SGI to Scale Linux Across 1024 CPUs 360
im333mfg writes "ComputerWorld has an article up about an upcoming SGI Machine, being built for the National Center for Supercomputing Applications, "that will run a single Linux operating system image across 1,024 Intel Corp. Itanium 2 processors and 3TB of shared memory.""
Re:Solaris (Score:5, Interesting)
Solaris scales to hundreds of processors out-of-the-box. Until the vanilla Linux kernel accepts these changes and scale, Solaris still has a big edge in this area.
Lame analogy: many people have demonstrated that they can hack their Honda Civic to outperform a Corvette, however I can walk into a dealership and purchase the latter which performs quite well without mods.
Similar software available? (Score:2, Interesting)
from MPI to multithreaded ? (Score:4, Interesting)
Re:What happened to RISC? (Score:5, Interesting)
Quick examples: RISC use less power because it has less logic?

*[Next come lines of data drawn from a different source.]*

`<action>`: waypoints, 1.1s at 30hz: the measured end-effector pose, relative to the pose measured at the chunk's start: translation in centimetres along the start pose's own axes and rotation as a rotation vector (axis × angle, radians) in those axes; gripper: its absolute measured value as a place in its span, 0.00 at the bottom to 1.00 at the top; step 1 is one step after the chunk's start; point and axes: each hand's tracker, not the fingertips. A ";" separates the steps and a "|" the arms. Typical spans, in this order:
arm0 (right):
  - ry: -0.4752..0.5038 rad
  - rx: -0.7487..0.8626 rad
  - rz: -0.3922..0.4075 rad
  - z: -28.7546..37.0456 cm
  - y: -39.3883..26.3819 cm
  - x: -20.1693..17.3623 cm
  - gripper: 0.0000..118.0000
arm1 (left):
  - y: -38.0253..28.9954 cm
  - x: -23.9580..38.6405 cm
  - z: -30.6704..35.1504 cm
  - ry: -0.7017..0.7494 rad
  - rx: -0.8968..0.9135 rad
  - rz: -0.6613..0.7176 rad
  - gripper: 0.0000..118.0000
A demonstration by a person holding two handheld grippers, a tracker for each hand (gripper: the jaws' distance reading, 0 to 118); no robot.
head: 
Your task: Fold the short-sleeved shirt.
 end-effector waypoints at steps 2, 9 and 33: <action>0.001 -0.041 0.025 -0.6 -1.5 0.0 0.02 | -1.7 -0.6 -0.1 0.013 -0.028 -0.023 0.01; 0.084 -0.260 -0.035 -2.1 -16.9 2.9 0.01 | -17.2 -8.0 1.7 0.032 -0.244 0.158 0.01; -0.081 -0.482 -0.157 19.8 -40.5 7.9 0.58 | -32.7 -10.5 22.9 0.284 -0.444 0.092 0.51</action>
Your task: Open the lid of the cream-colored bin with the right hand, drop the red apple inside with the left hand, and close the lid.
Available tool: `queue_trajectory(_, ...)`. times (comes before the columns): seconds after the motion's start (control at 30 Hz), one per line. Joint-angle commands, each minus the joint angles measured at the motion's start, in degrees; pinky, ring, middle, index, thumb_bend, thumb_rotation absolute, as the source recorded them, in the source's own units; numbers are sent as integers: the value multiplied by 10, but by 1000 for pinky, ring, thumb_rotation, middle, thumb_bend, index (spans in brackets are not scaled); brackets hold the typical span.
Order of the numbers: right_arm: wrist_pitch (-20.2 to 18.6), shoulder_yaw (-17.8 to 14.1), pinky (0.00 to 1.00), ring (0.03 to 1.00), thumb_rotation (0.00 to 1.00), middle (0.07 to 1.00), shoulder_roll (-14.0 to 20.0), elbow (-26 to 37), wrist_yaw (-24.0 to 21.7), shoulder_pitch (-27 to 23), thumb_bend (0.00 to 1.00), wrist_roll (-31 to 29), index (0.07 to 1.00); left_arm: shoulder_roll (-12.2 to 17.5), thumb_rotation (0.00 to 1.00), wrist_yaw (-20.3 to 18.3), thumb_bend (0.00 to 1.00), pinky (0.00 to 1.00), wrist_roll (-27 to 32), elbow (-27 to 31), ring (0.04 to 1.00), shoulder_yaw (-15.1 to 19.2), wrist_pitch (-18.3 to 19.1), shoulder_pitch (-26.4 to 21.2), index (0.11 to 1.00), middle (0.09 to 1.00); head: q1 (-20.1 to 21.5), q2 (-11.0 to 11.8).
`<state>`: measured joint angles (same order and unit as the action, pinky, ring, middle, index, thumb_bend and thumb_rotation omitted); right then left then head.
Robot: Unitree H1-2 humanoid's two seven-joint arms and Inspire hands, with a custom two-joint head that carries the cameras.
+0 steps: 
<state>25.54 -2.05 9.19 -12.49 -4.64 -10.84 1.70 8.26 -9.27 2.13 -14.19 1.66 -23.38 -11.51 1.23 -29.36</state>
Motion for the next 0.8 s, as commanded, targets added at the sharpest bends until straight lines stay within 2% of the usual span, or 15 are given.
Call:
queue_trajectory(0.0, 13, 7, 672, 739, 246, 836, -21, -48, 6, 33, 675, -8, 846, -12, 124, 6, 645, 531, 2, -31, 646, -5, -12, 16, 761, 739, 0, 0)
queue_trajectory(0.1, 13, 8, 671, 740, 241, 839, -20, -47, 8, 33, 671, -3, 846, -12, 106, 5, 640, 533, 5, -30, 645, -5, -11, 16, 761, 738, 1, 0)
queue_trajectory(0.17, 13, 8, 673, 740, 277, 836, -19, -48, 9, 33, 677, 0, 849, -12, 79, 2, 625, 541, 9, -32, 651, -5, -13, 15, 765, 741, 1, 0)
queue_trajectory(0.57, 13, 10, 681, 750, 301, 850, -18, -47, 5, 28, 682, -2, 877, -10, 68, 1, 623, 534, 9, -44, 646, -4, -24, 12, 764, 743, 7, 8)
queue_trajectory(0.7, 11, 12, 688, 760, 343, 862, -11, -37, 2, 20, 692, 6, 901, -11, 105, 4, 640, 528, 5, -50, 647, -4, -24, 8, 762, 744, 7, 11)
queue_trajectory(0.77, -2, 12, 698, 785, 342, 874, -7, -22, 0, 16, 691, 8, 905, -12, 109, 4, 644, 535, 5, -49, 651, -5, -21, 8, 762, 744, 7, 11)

No, it needs to run at a higher frequency to maintain the same speed as a slower CISC.
RISC is easier to program? Depends on the person. A compiler can take advantage of large instructions very well which are hardware optimized.
RISC easier to develop/manage? I'll say yes for RISC on this one. There's simply less logic on the chip so less logical errors possible. There's plenty more cache which can break but broken parts can be fused off.
RISC is physically smaller? No. RISC needs a higher clock frequency because many more instructions need to be executed. The result of this is that a much larger instruction cache is needed on chip.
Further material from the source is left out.